Among the first well-known outsiders to drop anchor was Chilean surrealist painter Roberto Matta, a contemporary of Salvador Dalí, who disembarked from the triweekly ferry in 1954 with an emergency crate of Champagne. Catania says, “We were poor fishermen and farmers, we had never met rich people, so we treated everyone the same.” In the late 60s, the bohemian Milanese crowd followed suit, dropping suits, skinny-dipping, and growing their hair as long as their beards. They stayed in a two-star hotel RayaThe club has evolved organically over the years in terms of size, status and stature. The elite club has lured the summer super-flotsam of the Mediterranean—from late Fiat chairman Gianni Agnelli to Aristotle Onassis—to its dance floor, which, in the moonlight, seems to extend, pale and glittering, to the horizon. Raya’s reputation as a club with a bad taste has always eclipsed the true Panarea. “But we’re not the Italians Ibiza,” insists manager Anna Calì, “Raya holds parties two weeks a year in August. We live in silence the rest of time.
Raya’s owners—Paolo Tilche, a self-taught architect and charismatic rake, and the late fashion designer Myriam Beltrami—caused a stir when they first arrived. Catania, who is clapping with his hands, laughs: “She always went around wearing a transparent dress without a bra.” “Sometimes, she didn’t wear any dress. She would sunbathe on the rocks naked. It was the subject of a few hundred legal cases.” After coming to Panarea from Milan in the ’60s, these legends of the 1970s—who also shared a house in Bali—built Raya. The minimalist temple for Euro-bohemianism climbs the mountainside of San Pietro as a helter-skelter cake on magic mushrooms. No-frills rooms with shaky walls and white flooring are still available. Raya has always been about the club, a precursor to the elite dating app Raya. Its view was of the islet Basiluzzo lying like a Buddha in front of the ever-smoking Stromboli.

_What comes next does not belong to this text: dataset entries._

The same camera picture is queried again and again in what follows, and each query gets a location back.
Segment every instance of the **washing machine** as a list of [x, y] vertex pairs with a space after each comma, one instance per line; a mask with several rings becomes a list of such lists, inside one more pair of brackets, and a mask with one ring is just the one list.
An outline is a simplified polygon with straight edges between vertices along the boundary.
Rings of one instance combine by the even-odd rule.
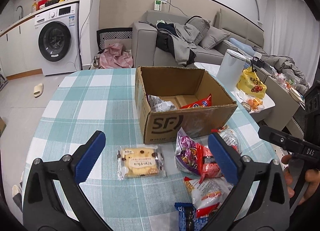
[[50, 9], [35, 17], [43, 75], [79, 71], [79, 4]]

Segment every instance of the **pink cloth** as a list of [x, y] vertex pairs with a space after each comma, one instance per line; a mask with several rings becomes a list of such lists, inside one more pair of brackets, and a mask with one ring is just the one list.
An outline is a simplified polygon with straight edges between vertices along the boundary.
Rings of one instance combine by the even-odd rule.
[[122, 51], [123, 44], [109, 45], [100, 55], [100, 65], [103, 68], [132, 68], [132, 55]]

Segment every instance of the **coffee table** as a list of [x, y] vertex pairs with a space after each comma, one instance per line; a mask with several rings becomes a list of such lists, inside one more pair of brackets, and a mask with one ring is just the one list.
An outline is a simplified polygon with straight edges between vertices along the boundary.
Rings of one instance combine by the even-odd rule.
[[[23, 196], [35, 158], [59, 160], [73, 152], [96, 130], [106, 134], [106, 147], [80, 188], [113, 230], [178, 230], [175, 202], [191, 202], [184, 173], [174, 162], [175, 142], [162, 143], [167, 177], [117, 179], [117, 152], [122, 147], [144, 146], [134, 100], [135, 69], [100, 69], [75, 72], [62, 81], [48, 103], [32, 139], [23, 178]], [[259, 139], [259, 127], [237, 102], [227, 124], [239, 137], [243, 155], [270, 162], [277, 155], [270, 143]], [[207, 136], [195, 141], [207, 144]], [[76, 219], [60, 183], [55, 186], [66, 213]], [[244, 216], [257, 190], [253, 183], [240, 216]]]

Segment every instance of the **white trash can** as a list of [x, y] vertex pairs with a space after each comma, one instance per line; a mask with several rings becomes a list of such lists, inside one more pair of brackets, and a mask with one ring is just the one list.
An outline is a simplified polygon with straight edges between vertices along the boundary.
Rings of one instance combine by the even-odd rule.
[[217, 79], [219, 79], [230, 92], [235, 89], [245, 62], [245, 56], [231, 49], [227, 49], [218, 71]]

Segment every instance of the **faucet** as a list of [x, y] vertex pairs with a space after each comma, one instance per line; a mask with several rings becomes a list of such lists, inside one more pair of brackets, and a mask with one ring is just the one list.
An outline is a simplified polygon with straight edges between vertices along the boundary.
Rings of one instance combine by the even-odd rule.
[[21, 5], [19, 5], [19, 6], [17, 7], [16, 11], [18, 11], [18, 8], [19, 8], [19, 7], [21, 7], [21, 17], [20, 17], [20, 15], [19, 15], [19, 20], [20, 20], [20, 19], [23, 18], [23, 8], [22, 8]]

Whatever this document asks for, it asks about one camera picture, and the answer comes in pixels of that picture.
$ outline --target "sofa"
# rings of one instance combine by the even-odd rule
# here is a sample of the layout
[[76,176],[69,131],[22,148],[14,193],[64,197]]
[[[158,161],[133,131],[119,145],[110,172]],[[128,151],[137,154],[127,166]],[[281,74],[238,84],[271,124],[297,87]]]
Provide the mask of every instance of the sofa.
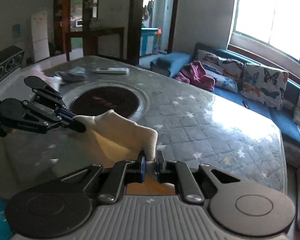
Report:
[[[238,53],[198,43],[195,46],[192,56],[185,52],[173,52],[152,61],[150,63],[151,71],[173,78],[185,64],[197,59],[199,49],[213,53],[219,57],[236,59],[242,63],[260,64],[259,62]],[[289,165],[297,169],[298,203],[300,207],[300,133],[298,126],[293,122],[293,113],[298,103],[300,85],[288,79],[282,110],[272,109],[262,103],[244,97],[240,93],[240,90],[242,90],[242,83],[240,87],[240,82],[238,82],[238,90],[238,93],[235,94],[229,90],[224,90],[221,87],[215,87],[212,93],[241,106],[245,106],[243,103],[245,102],[248,104],[251,111],[271,119],[278,126],[282,134],[286,161]],[[300,229],[300,208],[298,208],[298,227]]]

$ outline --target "refrigerator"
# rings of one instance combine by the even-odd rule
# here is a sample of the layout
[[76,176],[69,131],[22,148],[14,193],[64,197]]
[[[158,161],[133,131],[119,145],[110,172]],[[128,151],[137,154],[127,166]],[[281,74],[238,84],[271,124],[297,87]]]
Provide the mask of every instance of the refrigerator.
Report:
[[31,32],[33,45],[33,62],[36,63],[50,57],[48,45],[47,12],[31,15]]

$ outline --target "window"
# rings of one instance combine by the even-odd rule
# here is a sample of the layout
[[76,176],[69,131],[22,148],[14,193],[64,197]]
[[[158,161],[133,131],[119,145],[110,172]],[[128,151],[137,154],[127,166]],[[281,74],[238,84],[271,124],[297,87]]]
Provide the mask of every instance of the window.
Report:
[[300,63],[300,0],[238,0],[234,32]]

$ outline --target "wooden door frame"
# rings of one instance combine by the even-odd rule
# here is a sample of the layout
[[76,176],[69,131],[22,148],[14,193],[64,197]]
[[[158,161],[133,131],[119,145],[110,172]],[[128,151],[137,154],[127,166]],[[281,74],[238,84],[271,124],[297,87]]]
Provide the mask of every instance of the wooden door frame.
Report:
[[[128,42],[127,42],[127,61],[131,65],[138,65],[140,58],[140,41],[142,26],[142,4],[143,0],[130,0],[129,23],[128,23]],[[170,34],[168,42],[168,53],[172,52],[173,36],[177,19],[178,0],[173,0]]]
[[174,31],[176,28],[176,20],[177,20],[178,1],[179,0],[173,0],[171,25],[170,25],[170,33],[169,33],[169,41],[168,41],[168,53],[172,52],[172,47],[173,47]]

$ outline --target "black speaker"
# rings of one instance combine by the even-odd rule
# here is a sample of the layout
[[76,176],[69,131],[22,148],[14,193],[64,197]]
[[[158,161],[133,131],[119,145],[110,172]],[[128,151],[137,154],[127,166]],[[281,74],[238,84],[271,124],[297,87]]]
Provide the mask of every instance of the black speaker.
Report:
[[25,52],[10,46],[0,51],[0,82],[21,66]]

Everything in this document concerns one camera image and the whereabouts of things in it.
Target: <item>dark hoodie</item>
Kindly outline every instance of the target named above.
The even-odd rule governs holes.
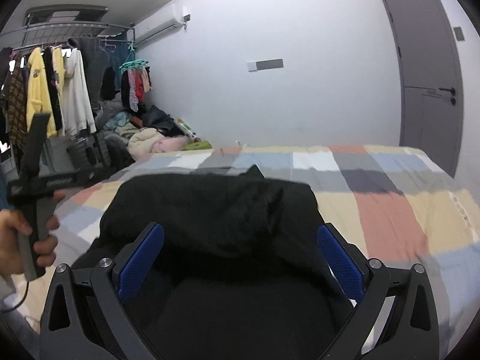
[[[306,184],[254,168],[136,177],[74,268],[114,258],[150,221],[165,245],[125,309],[159,358],[314,360],[352,311],[316,245],[324,222]]]
[[[100,90],[103,75],[109,64],[109,53],[98,44],[98,39],[78,36],[69,38],[68,43],[82,53],[83,69],[87,83],[90,105],[94,114],[99,110]]]

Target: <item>plaid shirt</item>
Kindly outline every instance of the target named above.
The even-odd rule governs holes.
[[[10,91],[8,96],[8,126],[10,145],[24,150],[27,139],[27,95],[20,69],[21,55],[15,57],[15,69],[11,75]]]

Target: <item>hand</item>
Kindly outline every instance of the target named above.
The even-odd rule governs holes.
[[[65,198],[64,191],[55,191],[53,199],[59,202]],[[57,216],[52,216],[46,222],[48,230],[56,230],[60,227]],[[26,236],[32,234],[32,228],[19,210],[0,211],[0,275],[3,277],[12,274],[23,273],[23,262],[18,249],[17,232]],[[39,267],[51,266],[56,258],[53,250],[57,247],[58,240],[54,235],[49,235],[45,241],[37,241],[34,251],[39,255],[37,265]]]

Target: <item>handheld controller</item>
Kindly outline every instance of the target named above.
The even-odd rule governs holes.
[[[18,180],[7,185],[7,200],[22,213],[32,234],[27,237],[18,233],[18,246],[22,256],[25,279],[30,282],[45,274],[45,268],[37,266],[38,254],[33,250],[37,241],[46,240],[49,231],[46,221],[53,215],[56,203],[53,192],[56,190],[88,187],[113,174],[109,167],[92,167],[71,173],[39,176],[40,155],[47,137],[50,114],[34,114],[28,134],[25,154],[21,160]]]

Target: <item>teal hanger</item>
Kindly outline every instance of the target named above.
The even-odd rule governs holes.
[[[134,42],[131,42],[131,44],[128,46],[128,49],[130,50],[130,53],[128,54],[125,62],[119,67],[119,70],[122,74],[130,69],[144,68],[148,64],[148,61],[145,61],[144,59],[135,59],[134,61],[127,62],[131,54],[135,51]]]

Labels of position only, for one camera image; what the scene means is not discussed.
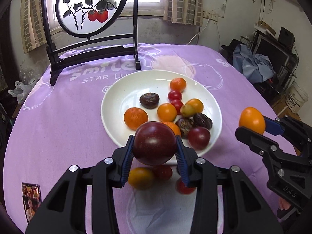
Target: bucket
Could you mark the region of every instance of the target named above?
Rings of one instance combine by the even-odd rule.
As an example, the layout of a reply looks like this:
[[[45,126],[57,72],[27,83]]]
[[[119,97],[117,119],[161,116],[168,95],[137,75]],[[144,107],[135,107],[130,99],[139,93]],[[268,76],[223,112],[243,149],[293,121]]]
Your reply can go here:
[[[286,104],[293,113],[297,113],[305,102],[308,101],[308,94],[301,89],[294,81],[286,96]]]

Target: beige curtain
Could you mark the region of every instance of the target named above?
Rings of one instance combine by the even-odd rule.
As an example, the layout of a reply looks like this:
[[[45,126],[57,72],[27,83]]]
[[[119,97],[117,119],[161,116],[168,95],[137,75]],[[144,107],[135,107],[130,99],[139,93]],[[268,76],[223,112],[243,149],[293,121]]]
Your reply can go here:
[[[164,20],[202,26],[203,0],[166,0]]]
[[[46,43],[41,0],[21,0],[21,35],[25,54]]]

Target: plate rim
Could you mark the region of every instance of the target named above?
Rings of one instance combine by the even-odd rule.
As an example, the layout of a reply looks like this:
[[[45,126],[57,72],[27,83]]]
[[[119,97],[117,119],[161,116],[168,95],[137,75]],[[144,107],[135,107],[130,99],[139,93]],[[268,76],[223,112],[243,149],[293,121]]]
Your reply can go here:
[[[103,103],[104,103],[104,100],[105,100],[105,97],[107,95],[107,93],[111,90],[111,88],[121,79],[123,78],[126,78],[127,76],[131,76],[133,74],[136,74],[136,73],[142,73],[142,72],[145,72],[145,71],[161,71],[161,72],[170,72],[170,73],[174,73],[176,75],[179,75],[181,76],[182,78],[188,78],[198,84],[200,84],[202,87],[204,87],[201,83],[199,83],[198,81],[194,80],[193,78],[190,78],[188,76],[185,76],[183,74],[180,74],[180,73],[177,73],[177,72],[173,72],[173,71],[169,71],[169,70],[163,70],[163,69],[147,69],[147,70],[140,70],[140,71],[135,71],[133,73],[130,73],[120,79],[118,79],[116,82],[114,82],[109,88],[108,90],[105,92],[104,96],[103,96],[103,99],[102,99],[102,102],[101,102],[101,108],[100,108],[100,113],[101,113],[101,120],[102,120],[102,125],[106,131],[106,133],[108,134],[108,136],[110,137],[110,139],[118,146],[118,147],[124,147],[124,145],[119,145],[119,143],[117,142],[117,140],[112,136],[112,134],[108,131],[107,129],[107,126],[105,125],[105,122],[103,120],[103,112],[102,112],[102,109],[103,109]],[[220,106],[219,106],[219,103],[217,102],[216,98],[213,96],[213,94],[208,90],[206,89],[210,94],[211,96],[213,97],[214,101],[216,102],[216,105],[218,107],[218,110],[219,110],[219,113],[220,113],[220,118],[221,118],[221,122],[220,122],[220,131],[218,132],[217,136],[216,136],[216,140],[211,144],[211,147],[210,147],[210,150],[211,148],[214,146],[214,144],[217,142],[217,140],[219,139],[219,136],[221,134],[221,131],[222,131],[222,126],[223,126],[223,118],[222,118],[222,112],[221,112],[221,109],[220,109]],[[177,165],[177,160],[168,160],[166,163],[164,163],[164,165]]]

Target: electrical outlet
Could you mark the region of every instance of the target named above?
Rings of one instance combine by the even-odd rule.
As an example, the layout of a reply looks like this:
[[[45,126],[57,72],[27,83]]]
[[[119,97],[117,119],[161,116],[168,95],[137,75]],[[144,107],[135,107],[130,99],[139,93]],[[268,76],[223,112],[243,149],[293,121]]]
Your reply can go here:
[[[211,18],[211,13],[208,12],[208,11],[203,11],[202,12],[202,17],[209,19],[209,18]]]
[[[211,15],[211,20],[218,22],[219,15],[218,14],[212,14]]]

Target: speaker
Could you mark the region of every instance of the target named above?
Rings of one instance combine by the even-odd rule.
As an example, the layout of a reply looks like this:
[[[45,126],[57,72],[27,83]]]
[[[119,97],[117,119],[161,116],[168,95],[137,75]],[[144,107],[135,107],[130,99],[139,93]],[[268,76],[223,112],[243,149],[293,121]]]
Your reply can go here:
[[[278,37],[278,41],[290,50],[292,50],[294,47],[294,35],[284,27],[280,28],[280,36]]]

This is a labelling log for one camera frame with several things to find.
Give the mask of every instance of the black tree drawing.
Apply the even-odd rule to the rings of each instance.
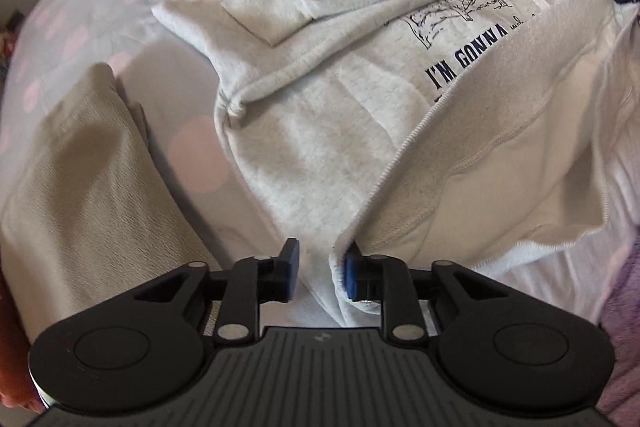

Tilche designed more homes in the primitive-modernist style on Panarea for soul-searchers returning to their roots. Recently restored villa on the wild and fennel-strewn route to Drauto. Antika This trio of bougainvillea-draped buildings has five bedrooms. The early 1970s design was inspired by the stone dammusi homes of Pantelleria. It has portholes and wild capers growing from its sea wall. Interiors in monochrome nod towards the monasticism at Raya. Walls of marmorino are used, which was a Roman putty to simulate polished marble. Their color changes subtly with the light, changing from almond to stone. Colour accents consist of shades of olive, and the coppery-blue-green cacti that are found in the appropriately undone gardens. Antika’s true living rooms are its columnsed verandas. Faces and legs are striped in the shadows cast by cane shades. In the distance, the silhouettes of Mount Etna and Reggio Calabria can be seen in the mist. Antika’s main hedonistic indulgence is eating outdoors. Jehnny Jul, a Venezuelan chef who has been living on Panarea 18 years, creates exquisite dishes: grilled peaches with burrata, petal salad, with purple caper flower crowns, and spaghetti allo freddo with sweet datterini tomato bombs. Juul prepares her dishes using ingredients grown in her Punta Milazzese allotments, a nature preserve on the southern tip Panarea that is a stopover for Eleonora’s falcons.